You've got to remember, there were folks who said that Big John reminded them of the infamous Idi Amin (you know, the guy who gave himself grandiose titles, the guy who was a polygamist and the guy who killed over 100,000 of his own people ... yeah, that guy), and folks sent hate mail by the thousands. Praise wasn't being doled out for The District's favorite basketball team and its coach, but while many had their opinions, the collective remained a tight-knit bunch in an impeccable fashion.

Per Sports Illustrated's Jack McCallum in 1985, on the unified front that was early G'Town:

"That's it, isn't it? They have the hearts of champions—proud, defiant, unyielding. Take note of their shortcomings: Following the lead of their coach, John Thompson, they're clannish, suspicious and defensive.

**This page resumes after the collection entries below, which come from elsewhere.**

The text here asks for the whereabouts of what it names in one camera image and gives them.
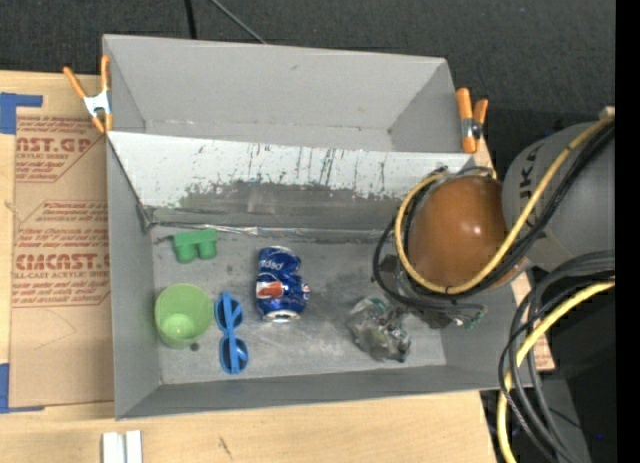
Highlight grey metal bin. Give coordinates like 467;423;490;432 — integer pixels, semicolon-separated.
101;34;524;421

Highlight green plastic cup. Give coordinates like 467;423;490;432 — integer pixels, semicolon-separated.
153;283;215;351

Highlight green toy block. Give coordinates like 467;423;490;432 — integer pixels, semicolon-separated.
171;228;219;265

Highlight clear crumpled plastic bottle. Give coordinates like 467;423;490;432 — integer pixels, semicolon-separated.
347;295;412;363

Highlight brown cardboard board red print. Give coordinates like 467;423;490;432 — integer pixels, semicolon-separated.
0;69;556;415

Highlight blue sunglasses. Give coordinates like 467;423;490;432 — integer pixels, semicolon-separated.
213;291;250;375

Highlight crushed blue soda can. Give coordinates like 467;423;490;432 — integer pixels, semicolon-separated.
254;245;312;323

But grant them their due. They play hard, they play together, they play selflessly, and they play as well as any team since John Wooden's UCLA dynasty ended in the early '70s."

Clannish. Suspicious. Defensive. Three words that would immediately draw a frown from most folks, but in the perspective of a basketball team, isn't that exactly what you want? What Big John was cultivating in Georgetown was something that seemed radical, but in reality it was just Big John doing things his way. Legendary fictional writer and professor John Wideman observed Big John on the job, with the people and even chatted with the man. Wideman compared the plight of a black writer to that of Thompson, as being a radical is only radical to those who don't understand a new perspective:

"I think of black writers, of the usual way literary history, literary critics treat us. We are inserted into a framework of white models. Acceptability rests on how well we approximate, imitate these models. Black divergence from the models is seen not as originality, uniqueness, but as outlaw behavior, deviance. The notion of reshuffling the framework, redefining quality with black examples as part of the matrix, seldom, if ever, occurs."

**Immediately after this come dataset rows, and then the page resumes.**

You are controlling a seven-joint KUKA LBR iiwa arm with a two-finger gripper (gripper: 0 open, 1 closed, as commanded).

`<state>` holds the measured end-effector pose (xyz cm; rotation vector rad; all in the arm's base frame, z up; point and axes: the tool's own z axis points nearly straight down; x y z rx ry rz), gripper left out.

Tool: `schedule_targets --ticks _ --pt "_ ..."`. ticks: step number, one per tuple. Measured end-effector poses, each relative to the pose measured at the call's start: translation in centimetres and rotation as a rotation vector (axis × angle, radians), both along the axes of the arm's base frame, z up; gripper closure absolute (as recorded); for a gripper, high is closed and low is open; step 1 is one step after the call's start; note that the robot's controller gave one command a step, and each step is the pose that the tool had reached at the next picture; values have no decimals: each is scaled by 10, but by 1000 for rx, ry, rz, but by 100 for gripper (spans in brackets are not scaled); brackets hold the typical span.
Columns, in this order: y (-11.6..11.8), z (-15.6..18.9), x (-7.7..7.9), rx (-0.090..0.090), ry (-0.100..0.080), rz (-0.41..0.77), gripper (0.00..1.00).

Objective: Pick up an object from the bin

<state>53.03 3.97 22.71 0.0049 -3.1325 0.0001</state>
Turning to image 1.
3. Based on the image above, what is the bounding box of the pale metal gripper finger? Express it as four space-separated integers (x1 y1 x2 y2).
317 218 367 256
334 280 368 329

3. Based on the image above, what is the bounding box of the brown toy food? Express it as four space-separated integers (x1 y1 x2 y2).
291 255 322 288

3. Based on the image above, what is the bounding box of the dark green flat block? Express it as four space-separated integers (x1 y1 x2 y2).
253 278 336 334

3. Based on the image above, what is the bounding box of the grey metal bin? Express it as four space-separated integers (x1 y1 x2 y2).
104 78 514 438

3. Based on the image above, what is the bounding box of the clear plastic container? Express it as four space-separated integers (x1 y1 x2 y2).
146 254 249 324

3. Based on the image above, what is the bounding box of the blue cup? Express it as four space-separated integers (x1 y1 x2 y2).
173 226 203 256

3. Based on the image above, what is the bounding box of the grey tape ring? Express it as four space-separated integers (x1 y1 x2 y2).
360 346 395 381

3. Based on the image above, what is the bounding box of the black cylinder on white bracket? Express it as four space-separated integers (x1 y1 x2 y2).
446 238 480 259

Outlaw ... there's that word again.

It's interesting to think that when Big John stepped down from the perch that was the head coaching gig at Georgetown, and Little John ascended to the throne, his son would have to be the one who would be the outlaw. Or rebel, that might be the better term, because John the Third had to do it his way at Georgetown, a way different than his father's. Sure, there would be plenty of principles that the son would carry over from his father, but JT3's tenure as head coach of the Hoyas is as different as the offense he runs now (a motion-based Princeton offense) versus what his daddy did (slow-paced, physical style) 15 years prior.

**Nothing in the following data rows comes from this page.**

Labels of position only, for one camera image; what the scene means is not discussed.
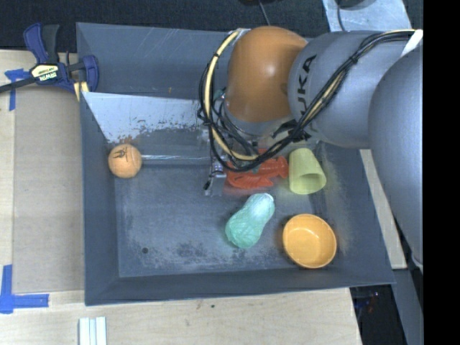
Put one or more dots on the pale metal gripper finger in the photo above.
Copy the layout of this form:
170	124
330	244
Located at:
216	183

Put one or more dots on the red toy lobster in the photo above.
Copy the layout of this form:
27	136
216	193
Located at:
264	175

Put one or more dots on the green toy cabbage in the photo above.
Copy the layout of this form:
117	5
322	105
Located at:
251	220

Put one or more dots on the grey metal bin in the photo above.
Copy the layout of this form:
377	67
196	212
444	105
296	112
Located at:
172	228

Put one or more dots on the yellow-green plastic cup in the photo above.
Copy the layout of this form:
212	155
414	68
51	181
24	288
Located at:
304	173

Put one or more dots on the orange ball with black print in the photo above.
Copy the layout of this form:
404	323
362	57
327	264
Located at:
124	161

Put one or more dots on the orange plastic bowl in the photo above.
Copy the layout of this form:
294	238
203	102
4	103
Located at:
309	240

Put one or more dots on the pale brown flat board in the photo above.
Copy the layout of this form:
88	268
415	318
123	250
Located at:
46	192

Really, it just comes down to an always useful Jay-Z lyric:

"Hov did that, so hopefully you don't have to go through that."

Indeed, Big John did so Little John didn't.

So here we stand, in 2013, and what do we know? We know that John Thompson III is one of the finest college basketball coaches in all the land. That motion offense he runs, with those players that aren't like the players at Princeton, creates magic. It's refreshing basketball to watch when things run at peak efficiency. In 2013, the Hoyas are ranked #5 and are in the running for a potential #1 seed in the upcoming annual tournament that the NCAA holds in March. In Otto Porter, JT3 might have what Big John had in Reggie Williams, Alonzo Mourning or Othella Harrington. A player who can hold his own in any situation, who's always prepared, and also willing to lead. And in a season where chaos has reigned at the top of the college basketball rankings, it seems that a team that was clannish, suspicious and defensive would be ideal to make a title run in the next 30 days.

There's no college program quite like Georgetown; they're an original. No one compares to Big John's bunch in the early 80's, and nowadays no one compares to JT3's group. They're supremely different and exactly the same. They are divergent outlaws, and that's why I'll always like them oh so much.